I am not sure I understand what is the disconnect here. Can you please
elaborate ?
>> I am full on with Marton that we should separate the problem to more parts
>> and discuss each of this separately to figure out the
>> gaps, and possible implementation approaches with benefits and drawbacks.
>> Marton talked about bucket and account namespace
>> isolation, I would like to add to that list. I would cut out the QoS, and
>> tenant in tenant (hierarchy of tenants) related things.
This proposal is already separating out BucketNamespace and AccountNamespace
requirements. The proposal is already talking about leveraging the volume
abstraction to meet the requirements. I don't see how things that you/Marton
are suggesting are different. Perhaps we are saying the same thing.
>> Account namespace isolation: I agree with Mrton, let's try to think about
>> this as an addon, that brings in complexity, I think maybe
>> the best is to have Hadoop style SIMPLE auth as the default, and even
>> kerberos auth I belive should go into a plugin >>
>> implementation, with that for this refactor we already have 2 authentication
>> styles, we can add SAML, we can add oAuth, we can
>> add any other authentication mode
Regarding the AccountNamespace isolation, It's just a way of grouping users at
a high level and ability to treat these groups as an isolation unit. I think it
should not be mixed/confused with authentication schemes. This proposal does
not limit or extend any existing authentication scheme that we have in Ozone.

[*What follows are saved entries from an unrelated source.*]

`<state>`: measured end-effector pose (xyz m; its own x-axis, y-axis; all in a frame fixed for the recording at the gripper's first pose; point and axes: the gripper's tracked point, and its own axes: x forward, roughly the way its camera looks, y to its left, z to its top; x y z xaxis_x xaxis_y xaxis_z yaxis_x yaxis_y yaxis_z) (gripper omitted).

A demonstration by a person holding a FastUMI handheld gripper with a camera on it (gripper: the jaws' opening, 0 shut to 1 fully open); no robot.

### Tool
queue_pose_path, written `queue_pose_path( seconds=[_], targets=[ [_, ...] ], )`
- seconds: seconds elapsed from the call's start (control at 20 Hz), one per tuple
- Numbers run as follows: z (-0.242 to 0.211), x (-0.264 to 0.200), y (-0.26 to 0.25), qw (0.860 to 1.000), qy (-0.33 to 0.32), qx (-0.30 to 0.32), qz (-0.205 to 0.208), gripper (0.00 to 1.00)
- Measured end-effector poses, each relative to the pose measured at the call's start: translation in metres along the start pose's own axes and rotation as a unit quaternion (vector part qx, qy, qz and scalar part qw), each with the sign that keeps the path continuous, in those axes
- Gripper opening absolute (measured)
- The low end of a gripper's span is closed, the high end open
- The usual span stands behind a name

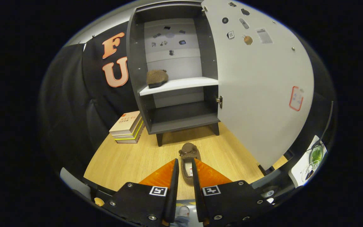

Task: Open the shoe cabinet door, grab the shoes and put them into the shoe cabinet, then close the shoe cabinet door.

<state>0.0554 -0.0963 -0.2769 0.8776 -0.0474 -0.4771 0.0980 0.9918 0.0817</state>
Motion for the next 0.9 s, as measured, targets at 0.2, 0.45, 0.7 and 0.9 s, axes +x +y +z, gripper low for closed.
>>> queue_pose_path(
  seconds=[0.2, 0.45, 0.7, 0.9],
  targets=[
    [-0.039, 0.062, 0.005, 0.998, 0.059, 0.019, 0.018, 0.26],
    [-0.072, 0.127, 0.018, 0.991, 0.115, 0.048, 0.055, 0.32],
    [-0.093, 0.172, 0.024, 0.988, 0.141, 0.036, 0.060, 0.32],
    [-0.104, 0.203, 0.030, 0.985, 0.156, 0.027, 0.061, 0.32]
  ],
)
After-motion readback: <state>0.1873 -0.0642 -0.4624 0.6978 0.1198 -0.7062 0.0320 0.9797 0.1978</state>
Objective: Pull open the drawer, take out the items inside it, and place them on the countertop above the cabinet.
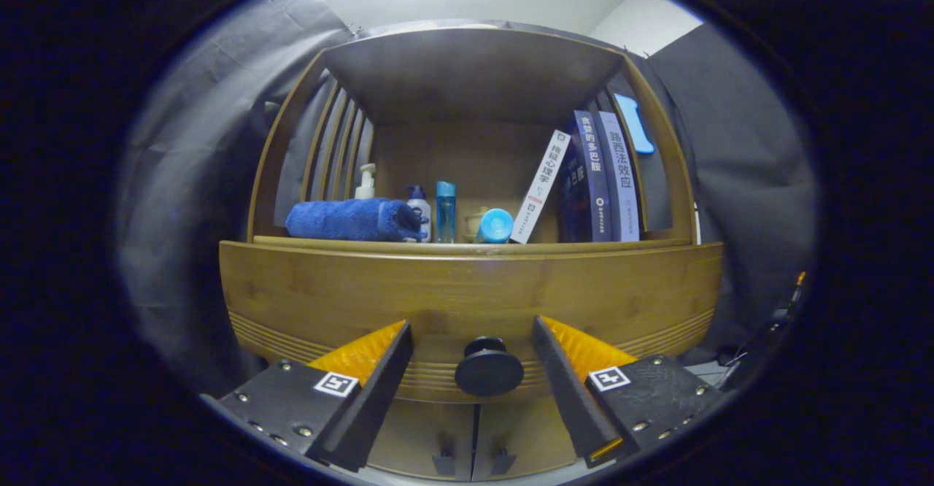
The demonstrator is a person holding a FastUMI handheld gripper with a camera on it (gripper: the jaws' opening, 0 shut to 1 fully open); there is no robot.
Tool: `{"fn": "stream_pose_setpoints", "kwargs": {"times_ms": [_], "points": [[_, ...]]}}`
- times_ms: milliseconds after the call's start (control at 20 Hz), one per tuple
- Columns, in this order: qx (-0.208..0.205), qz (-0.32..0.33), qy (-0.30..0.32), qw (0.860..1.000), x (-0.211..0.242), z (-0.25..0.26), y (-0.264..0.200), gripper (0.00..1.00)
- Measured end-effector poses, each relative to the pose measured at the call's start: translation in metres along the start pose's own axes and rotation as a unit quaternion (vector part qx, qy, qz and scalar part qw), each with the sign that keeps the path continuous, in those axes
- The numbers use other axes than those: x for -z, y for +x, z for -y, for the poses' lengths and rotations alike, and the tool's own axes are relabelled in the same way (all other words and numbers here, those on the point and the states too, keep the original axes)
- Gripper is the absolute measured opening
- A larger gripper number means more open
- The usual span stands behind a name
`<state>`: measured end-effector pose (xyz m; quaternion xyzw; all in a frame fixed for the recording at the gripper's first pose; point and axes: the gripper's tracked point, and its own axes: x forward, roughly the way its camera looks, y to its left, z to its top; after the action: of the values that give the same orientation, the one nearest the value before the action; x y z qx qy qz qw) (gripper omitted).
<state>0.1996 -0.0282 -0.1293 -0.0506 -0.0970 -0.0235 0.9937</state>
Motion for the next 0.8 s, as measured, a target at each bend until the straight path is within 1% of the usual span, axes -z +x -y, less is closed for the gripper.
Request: {"fn": "stream_pose_setpoints", "kwargs": {"times_ms": [100, 250, 500, 700, 750, 800], "points": [[-0.001, 0.006, -0.002, 1.000, 0.001, 0.000, 0.006, 0.99], [0.000, -0.001, 0.007, 1.000, 0.003, -0.001, 0.013, 0.99], [-0.002, -0.004, 0.003, 1.000, 0.004, -0.001, 0.025, 0.99], [-0.006, -0.008, -0.033, 0.999, 0.009, 0.001, 0.030, 0.99], [-0.008, 0.002, -0.036, 0.999, 0.007, 0.001, 0.030, 0.98], [-0.006, -0.007, -0.040, 0.999, 0.014, 0.004, 0.031, 0.98]]}}
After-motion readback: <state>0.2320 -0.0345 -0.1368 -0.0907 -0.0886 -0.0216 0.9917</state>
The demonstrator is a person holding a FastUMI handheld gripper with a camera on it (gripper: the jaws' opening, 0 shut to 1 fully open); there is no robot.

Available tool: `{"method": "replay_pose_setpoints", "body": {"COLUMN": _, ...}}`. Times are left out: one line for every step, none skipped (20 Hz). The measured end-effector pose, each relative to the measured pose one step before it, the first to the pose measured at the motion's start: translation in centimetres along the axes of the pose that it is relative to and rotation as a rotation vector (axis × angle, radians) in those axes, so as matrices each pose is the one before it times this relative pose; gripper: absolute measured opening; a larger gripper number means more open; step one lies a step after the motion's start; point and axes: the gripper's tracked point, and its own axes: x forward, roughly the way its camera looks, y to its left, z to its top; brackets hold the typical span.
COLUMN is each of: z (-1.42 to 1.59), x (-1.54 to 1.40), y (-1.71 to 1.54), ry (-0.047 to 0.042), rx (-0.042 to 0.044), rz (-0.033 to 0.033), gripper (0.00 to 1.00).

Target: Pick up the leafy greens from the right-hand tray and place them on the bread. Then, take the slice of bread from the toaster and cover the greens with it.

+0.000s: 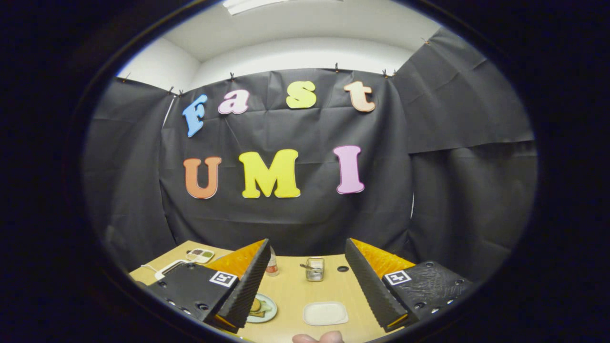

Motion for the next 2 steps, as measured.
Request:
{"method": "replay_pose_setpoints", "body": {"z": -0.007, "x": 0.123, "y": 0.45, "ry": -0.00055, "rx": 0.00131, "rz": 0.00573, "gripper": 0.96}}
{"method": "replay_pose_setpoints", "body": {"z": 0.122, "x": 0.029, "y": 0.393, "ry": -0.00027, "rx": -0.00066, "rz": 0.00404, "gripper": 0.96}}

>> QoS: I think about this similarly to authentication, authorization or even
>> auditing... This
.....
I think the customer ask here is the ability to isolate users/resources so that
quotas/QOS/usage-consolidation and enforcements can be placed based on these
isolation groups. It's not an immediate ask and this can be built over time.
There could be lazy implementation modules (e.g. recon) or an
inline-implementation module. I think we are on the same page about this being
a pluggable module.
Overall I think we are pretty much saying the same things except for some
misunderstandings. About the abstractions, I believe, we should have the right
terminology that *resonates with our customers* rather than forcing our
abstractions on them as explained above.
I have setup a call On Monday 4/12 10 am PST to discuss this and avoid any
mixup/confusion on the proposal.
https://cloudera.zoom.us/j/95551894948
> Multi-Tenant Support in Ozone
> -----------------------------
>
> Key: HDDS-4944
> URL: https://issues.apache.org/jira/browse/HDDS-4944
> Project: Apache Ozone
> Issue Type: New Feature
> Components: Ozone CLI, Ozone Datanode, Ozone Manager, Ozone Recon,
> S3, SCM, Security
> Affects Versions: 1.2.0
> Reporter: Prashant Pogde
> Assignee: Prashant Pogde
> Priority: Major
> Labels: pull-request-available
> Attachments: Apache-S3-compatible-Multi-Tenant-Ozone-short.pdf.gz,
> Ozone MultiTenant Feature _ Requirements and Abstractions-3.pdf, Ozone,
> Multi-tenancy, S3, Kerberos....pdf, UseCaseAWSCompatibility.pdf,
> UseCaseCephCompatibility.pdf, UseCaseConfigureMultiTenancy.png,
> UseCaseCurrentOzoneS3BackwardCompatibility.pdf, VariousActorsInteractions.png
>
>
> This Jira will be used to track a new feature for Multi-Tenant support in
> Ozone. Initially Multi-Tenant feature would be limited to ozone-users
> accessing Ozone over S3 interface.